Within the records below, repeat each line exactly but keep every picture out of the copy.

Extracted records:
..........

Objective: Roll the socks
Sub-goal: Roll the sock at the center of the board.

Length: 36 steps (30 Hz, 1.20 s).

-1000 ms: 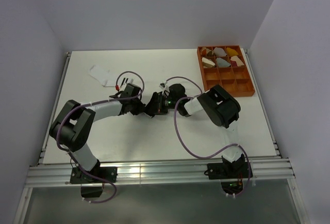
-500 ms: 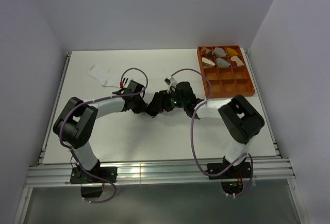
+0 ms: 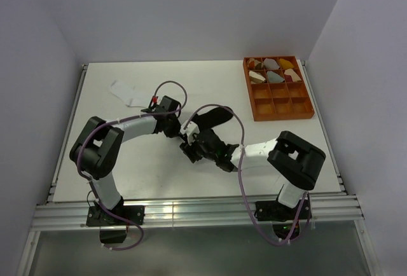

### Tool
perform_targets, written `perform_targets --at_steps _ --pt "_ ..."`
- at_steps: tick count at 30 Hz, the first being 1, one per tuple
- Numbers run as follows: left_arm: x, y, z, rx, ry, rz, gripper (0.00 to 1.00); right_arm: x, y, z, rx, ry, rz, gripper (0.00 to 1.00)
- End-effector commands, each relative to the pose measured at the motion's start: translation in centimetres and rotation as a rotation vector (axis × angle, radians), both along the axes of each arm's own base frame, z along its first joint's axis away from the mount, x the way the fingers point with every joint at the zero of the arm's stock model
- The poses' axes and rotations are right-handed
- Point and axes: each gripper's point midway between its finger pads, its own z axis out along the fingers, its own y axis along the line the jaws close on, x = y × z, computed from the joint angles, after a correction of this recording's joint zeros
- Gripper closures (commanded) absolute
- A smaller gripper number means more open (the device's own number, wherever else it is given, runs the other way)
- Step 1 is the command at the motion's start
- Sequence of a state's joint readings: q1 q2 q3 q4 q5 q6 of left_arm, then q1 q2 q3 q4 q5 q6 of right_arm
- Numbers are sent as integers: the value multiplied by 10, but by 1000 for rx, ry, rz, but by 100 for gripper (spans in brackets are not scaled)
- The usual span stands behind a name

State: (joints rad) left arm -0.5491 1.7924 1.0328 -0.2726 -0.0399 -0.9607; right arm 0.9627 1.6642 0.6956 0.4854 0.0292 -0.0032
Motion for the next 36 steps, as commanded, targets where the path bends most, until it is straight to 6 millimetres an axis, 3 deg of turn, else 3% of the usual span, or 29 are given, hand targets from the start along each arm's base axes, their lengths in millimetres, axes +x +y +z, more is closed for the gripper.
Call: perform_targets --at_steps 1,11,36 --pt "-60 37 -62 202 236 -73 99 26 -10 11 -79 -210 -70 41" --pt "-58 35 -61 209 244 -91 100 27 1 11 -146 -322 -57 44" --pt "-61 32 -60 202 251 -104 100 37 22 -4 -150 -327 -34 48"
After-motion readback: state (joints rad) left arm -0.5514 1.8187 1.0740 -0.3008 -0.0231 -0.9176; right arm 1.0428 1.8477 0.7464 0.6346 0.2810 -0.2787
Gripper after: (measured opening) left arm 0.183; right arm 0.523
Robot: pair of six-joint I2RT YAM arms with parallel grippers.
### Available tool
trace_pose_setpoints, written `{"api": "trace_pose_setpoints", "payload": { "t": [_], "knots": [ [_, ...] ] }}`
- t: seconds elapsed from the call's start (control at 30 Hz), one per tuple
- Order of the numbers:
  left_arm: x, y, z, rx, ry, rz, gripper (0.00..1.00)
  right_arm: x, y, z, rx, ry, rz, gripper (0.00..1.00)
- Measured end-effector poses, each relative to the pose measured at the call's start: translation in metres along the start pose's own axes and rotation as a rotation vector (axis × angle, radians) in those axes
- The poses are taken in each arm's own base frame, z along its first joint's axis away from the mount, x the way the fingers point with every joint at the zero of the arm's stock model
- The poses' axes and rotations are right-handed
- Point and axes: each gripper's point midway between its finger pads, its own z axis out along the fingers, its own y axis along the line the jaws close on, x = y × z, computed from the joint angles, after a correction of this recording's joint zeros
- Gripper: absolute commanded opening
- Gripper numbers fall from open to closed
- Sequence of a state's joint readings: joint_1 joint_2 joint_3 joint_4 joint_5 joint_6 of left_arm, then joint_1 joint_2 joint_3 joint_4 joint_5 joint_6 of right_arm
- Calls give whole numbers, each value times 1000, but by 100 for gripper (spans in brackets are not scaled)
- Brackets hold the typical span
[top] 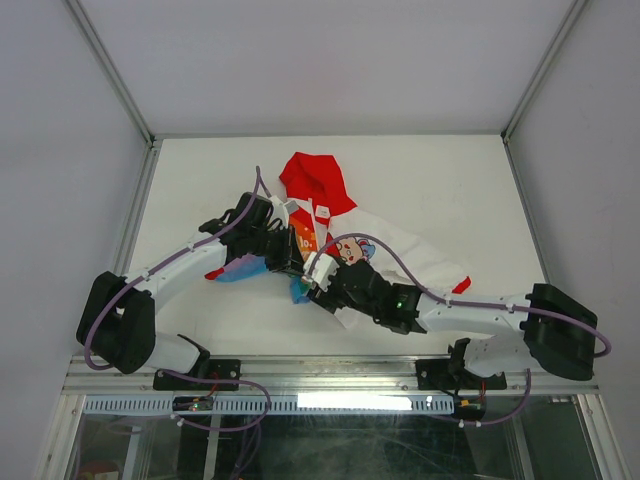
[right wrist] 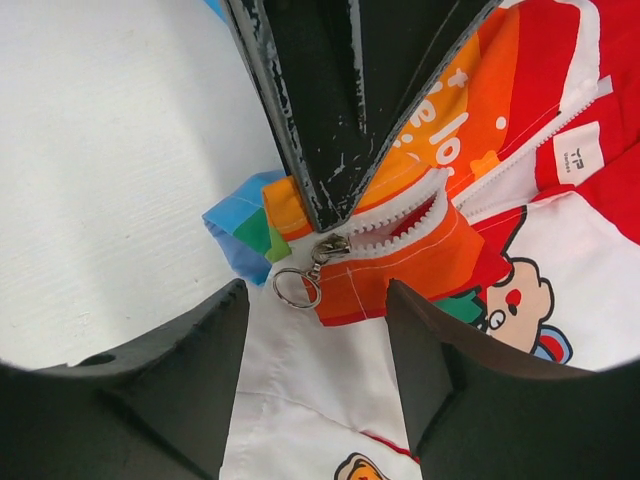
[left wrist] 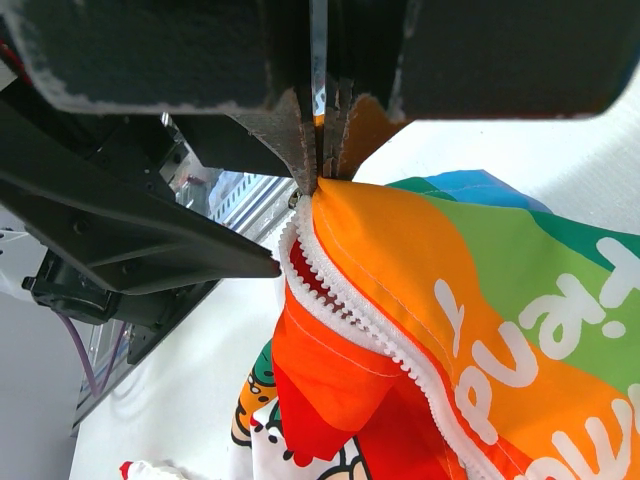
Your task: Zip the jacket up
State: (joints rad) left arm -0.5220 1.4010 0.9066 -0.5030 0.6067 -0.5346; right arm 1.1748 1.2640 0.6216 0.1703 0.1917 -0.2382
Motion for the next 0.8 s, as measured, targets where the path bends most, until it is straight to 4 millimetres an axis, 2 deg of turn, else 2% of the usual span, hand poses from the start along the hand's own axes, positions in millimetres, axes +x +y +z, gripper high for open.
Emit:
{"api": "trace_pose_setpoints", "payload": {
  "t": [0.3, 0.8],
  "knots": [
    [0, 0, 0, 0, 0, 0, 0, 5, -7, 10, 83, 11, 8, 57],
    [0, 0, 0, 0, 0, 0, 0, 10, -10, 5, 92, 36, -4, 39]
  ]
}}
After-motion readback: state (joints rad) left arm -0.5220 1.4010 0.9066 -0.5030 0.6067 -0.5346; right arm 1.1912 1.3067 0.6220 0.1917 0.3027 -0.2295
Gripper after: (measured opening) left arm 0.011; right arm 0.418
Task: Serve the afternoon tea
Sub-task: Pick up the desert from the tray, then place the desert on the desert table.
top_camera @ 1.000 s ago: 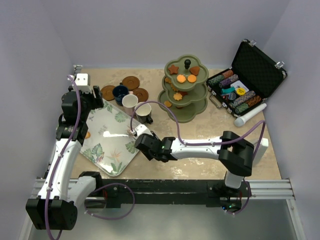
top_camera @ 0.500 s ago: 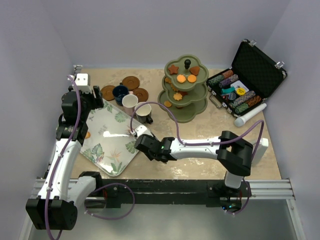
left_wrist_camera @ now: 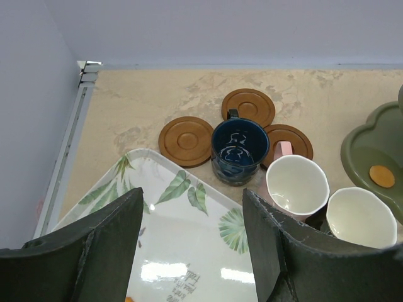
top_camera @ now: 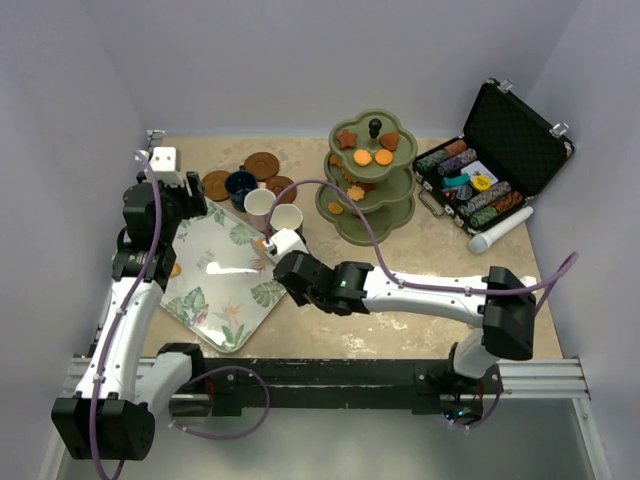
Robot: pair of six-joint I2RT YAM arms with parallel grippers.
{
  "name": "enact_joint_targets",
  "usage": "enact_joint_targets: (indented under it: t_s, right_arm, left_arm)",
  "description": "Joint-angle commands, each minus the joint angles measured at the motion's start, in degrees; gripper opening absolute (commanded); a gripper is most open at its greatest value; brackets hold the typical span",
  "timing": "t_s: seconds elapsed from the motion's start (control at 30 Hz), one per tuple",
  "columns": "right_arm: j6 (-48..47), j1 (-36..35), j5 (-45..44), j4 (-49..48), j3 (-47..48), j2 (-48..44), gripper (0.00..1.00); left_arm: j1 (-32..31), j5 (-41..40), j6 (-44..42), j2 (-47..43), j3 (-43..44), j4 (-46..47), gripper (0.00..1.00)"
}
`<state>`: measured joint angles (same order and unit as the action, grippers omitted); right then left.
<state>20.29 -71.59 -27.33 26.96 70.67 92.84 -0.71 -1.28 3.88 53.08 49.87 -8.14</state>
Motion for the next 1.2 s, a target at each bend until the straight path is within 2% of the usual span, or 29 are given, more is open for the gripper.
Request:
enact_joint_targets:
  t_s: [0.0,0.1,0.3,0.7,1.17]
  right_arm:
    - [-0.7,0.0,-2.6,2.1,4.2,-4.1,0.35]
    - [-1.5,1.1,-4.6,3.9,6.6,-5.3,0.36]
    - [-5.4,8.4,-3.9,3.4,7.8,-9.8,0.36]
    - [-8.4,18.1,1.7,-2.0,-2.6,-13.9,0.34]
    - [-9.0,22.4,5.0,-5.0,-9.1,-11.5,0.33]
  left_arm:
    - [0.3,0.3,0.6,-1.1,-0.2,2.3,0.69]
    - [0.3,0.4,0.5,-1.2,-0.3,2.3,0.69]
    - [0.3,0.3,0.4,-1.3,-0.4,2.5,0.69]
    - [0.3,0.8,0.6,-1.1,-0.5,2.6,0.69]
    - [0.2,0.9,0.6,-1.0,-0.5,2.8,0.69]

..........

### YOUR SOLUTION
Objective: Roll the socks
Sub-goal: Roll the sock at the center of the board.

Length: 36 steps (30 Hz, 1.20 s).

-1000 ms: 
-500 ms: 
+0 ms: 

### Tool
perform_targets, written `perform_targets --at_steps _ --pt "_ ..."`
- at_steps: tick count at 30 Hz, the first being 1, one per tuple
- Numbers run as follows: left_arm: x, y, z, rx, ry, rz, gripper (0.00 to 1.00); right_arm: x, y, z, rx, ry, rz, gripper (0.00 to 1.00)
- End-effector commands, each relative to the pose measured at the motion's start: translation in centimetres and rotation as a rotation vector (axis × angle, radians), both along the axes of each arm's own base frame, z along its first joint's axis away from the mount, x the way the fingers point with every joint at the zero of the arm's stock model
- The poses' axes and rotations are right-handed
- Point and axes: each gripper's point midway between its finger pads, its own z axis out along the fingers, its own y axis along the line the jaws close on, x = y × z, computed from the joint angles, after a correction of this recording's joint zeros
- Gripper closures (commanded) absolute
- A smaller gripper number means more open (the device's own number, wherever else it is given, runs the other way)
- Step 1 is the command at the motion's start
- Sequence of a state's joint readings: q1 q2 q3 q4 q5 q6 of left_arm, then q1 q2 q3 q4 q5 q6 of right_arm
- Numbers are sent as integers: the value multiplied by 10, but by 1000 for rx, ry, rz, but by 100 for gripper (spans in brackets are not scaled)
- The usual span stands behind a name

State: (joints rad) left arm -0.5491 1.7924 1.0328 -0.2726 -0.0399 -0.9607; right arm 0.9627 1.6642 0.6956 0.4854 0.0292 -0.0032
Motion for the next 36 steps, as commanded, targets where the path bends most, until it is straight to 6 millimetres an axis, 3 deg of turn, else 3% of the usual span, or 29 are given, hand targets from the start along each arm's base axes, their lengths in millimetres, axes +x +y +z, more is closed for the gripper.
Call: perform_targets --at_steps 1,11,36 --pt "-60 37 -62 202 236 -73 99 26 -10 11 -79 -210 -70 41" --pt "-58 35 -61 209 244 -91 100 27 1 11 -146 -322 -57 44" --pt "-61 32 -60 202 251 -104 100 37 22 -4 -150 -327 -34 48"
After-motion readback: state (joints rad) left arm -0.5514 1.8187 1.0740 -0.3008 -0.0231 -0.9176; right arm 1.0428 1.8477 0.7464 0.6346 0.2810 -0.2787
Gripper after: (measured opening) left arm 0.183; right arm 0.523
Robot: pair of six-joint I2RT YAM arms with parallel grippers.
### Available tool
trace_pose_setpoints, written `{"api": "trace_pose_setpoints", "payload": { "t": [_], "knots": [ [_, ...] ] }}`
- t: seconds elapsed from the call's start (control at 30 Hz), one per tuple
- Order of the numbers:
  left_arm: x, y, z, rx, ry, rz, gripper (0.00..1.00)
  right_arm: x, y, z, rx, ry, rz, gripper (0.00..1.00)
- Measured end-effector poses, each relative to the pose measured at the call's start: translation in metres along the start pose's own axes and rotation as a rotation vector (axis × angle, radians) in those axes
- The poses are taken in each arm's own base frame, z along its first joint's axis away from the mount, x the way the fingers point with every joint at the zero of the arm's stock model
- The poses' axes and rotations are right-handed
- Point and axes: each gripper's point midway between its finger pads, its own z axis out along the fingers, its own y axis along the line the jaws close on, x = y × z, computed from the joint angles, after a correction of this recording's joint zeros
- Gripper: absolute commanded opening
- Gripper numbers fall from open to closed
- Sequence of a state's joint readings: joint_1 joint_2 joint_3 joint_4 joint_5 joint_6 of left_arm, then joint_1 joint_2 joint_3 joint_4 joint_5 joint_6 of right_arm
- Calls give whole numbers, each value times 1000, but by 100 for gripper (spans in brackets are not scaled)
- Brackets hold the typical span
[top] 
[right wrist] 
[left wrist] 
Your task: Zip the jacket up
State: (joints rad) left arm -0.5220 1.4010 0.9066 -0.5030 0.6067 -0.5346; right arm 1.1748 1.2640 0.6216 0.1703 0.1917 -0.2382
Motion for the next 0.8 s, as measured, targets where the path bends most, until it is straight to 4 millimetres an axis, 2 deg of turn, else 2% of the usual span, hand poses from the start along the hand's own axes, positions in millimetres, axes +x +y +z, gripper high for open.
Emit:
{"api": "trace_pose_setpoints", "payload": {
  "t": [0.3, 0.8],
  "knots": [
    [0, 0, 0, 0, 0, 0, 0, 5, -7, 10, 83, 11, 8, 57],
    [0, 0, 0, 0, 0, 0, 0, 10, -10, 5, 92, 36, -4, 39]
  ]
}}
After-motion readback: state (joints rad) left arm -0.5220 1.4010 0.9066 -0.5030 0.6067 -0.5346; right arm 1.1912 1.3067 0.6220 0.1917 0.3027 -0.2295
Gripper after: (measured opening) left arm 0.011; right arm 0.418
Task: Serve the afternoon tea
Sub-task: Pick up the desert from the tray, then place the desert on the desert table.
top_camera @ 1.000 s ago: 
top_camera @ 0.500 s ago: 
left_wrist_camera @ now: 
top_camera @ now: 
Robot: pair of six-joint I2RT YAM arms with parallel grippers.
{
  "name": "enact_joint_targets",
  "usage": "enact_joint_targets: (indented under it: t_s, right_arm, left_arm)",
  "description": "Joint-angle commands, each minus the joint angles measured at the motion's start, in degrees; gripper opening absolute (commanded); a gripper is most open at its greatest value; brackets hold the typical span",
  "timing": "t_s: seconds elapsed from the motion's start (control at 30 Hz), one per tuple",
  "columns": "right_arm: j6 (-48..47), j1 (-36..35), j5 (-45..44), j4 (-49..48), j3 (-47..48), j2 (-48..44), gripper (0.00..1.00); left_arm: j1 (-32..31), j5 (-41..40), j6 (-44..42), j2 (-47..43), j3 (-43..44), j4 (-46..47), gripper (0.00..1.00)"
}
`<state>`: measured joint angles (same order and unit as the action, grippers omitted); right then left.
<state>20.29 -71.59 -27.33 26.96 70.67 92.84 -0.71 -1.28 3.88 53.08 49.87 -8.14</state>
Motion for the next 1.2 s, a target at each bend until the straight path is within 2% of the usual span, or 29 are given, more is open for the gripper.
Request:
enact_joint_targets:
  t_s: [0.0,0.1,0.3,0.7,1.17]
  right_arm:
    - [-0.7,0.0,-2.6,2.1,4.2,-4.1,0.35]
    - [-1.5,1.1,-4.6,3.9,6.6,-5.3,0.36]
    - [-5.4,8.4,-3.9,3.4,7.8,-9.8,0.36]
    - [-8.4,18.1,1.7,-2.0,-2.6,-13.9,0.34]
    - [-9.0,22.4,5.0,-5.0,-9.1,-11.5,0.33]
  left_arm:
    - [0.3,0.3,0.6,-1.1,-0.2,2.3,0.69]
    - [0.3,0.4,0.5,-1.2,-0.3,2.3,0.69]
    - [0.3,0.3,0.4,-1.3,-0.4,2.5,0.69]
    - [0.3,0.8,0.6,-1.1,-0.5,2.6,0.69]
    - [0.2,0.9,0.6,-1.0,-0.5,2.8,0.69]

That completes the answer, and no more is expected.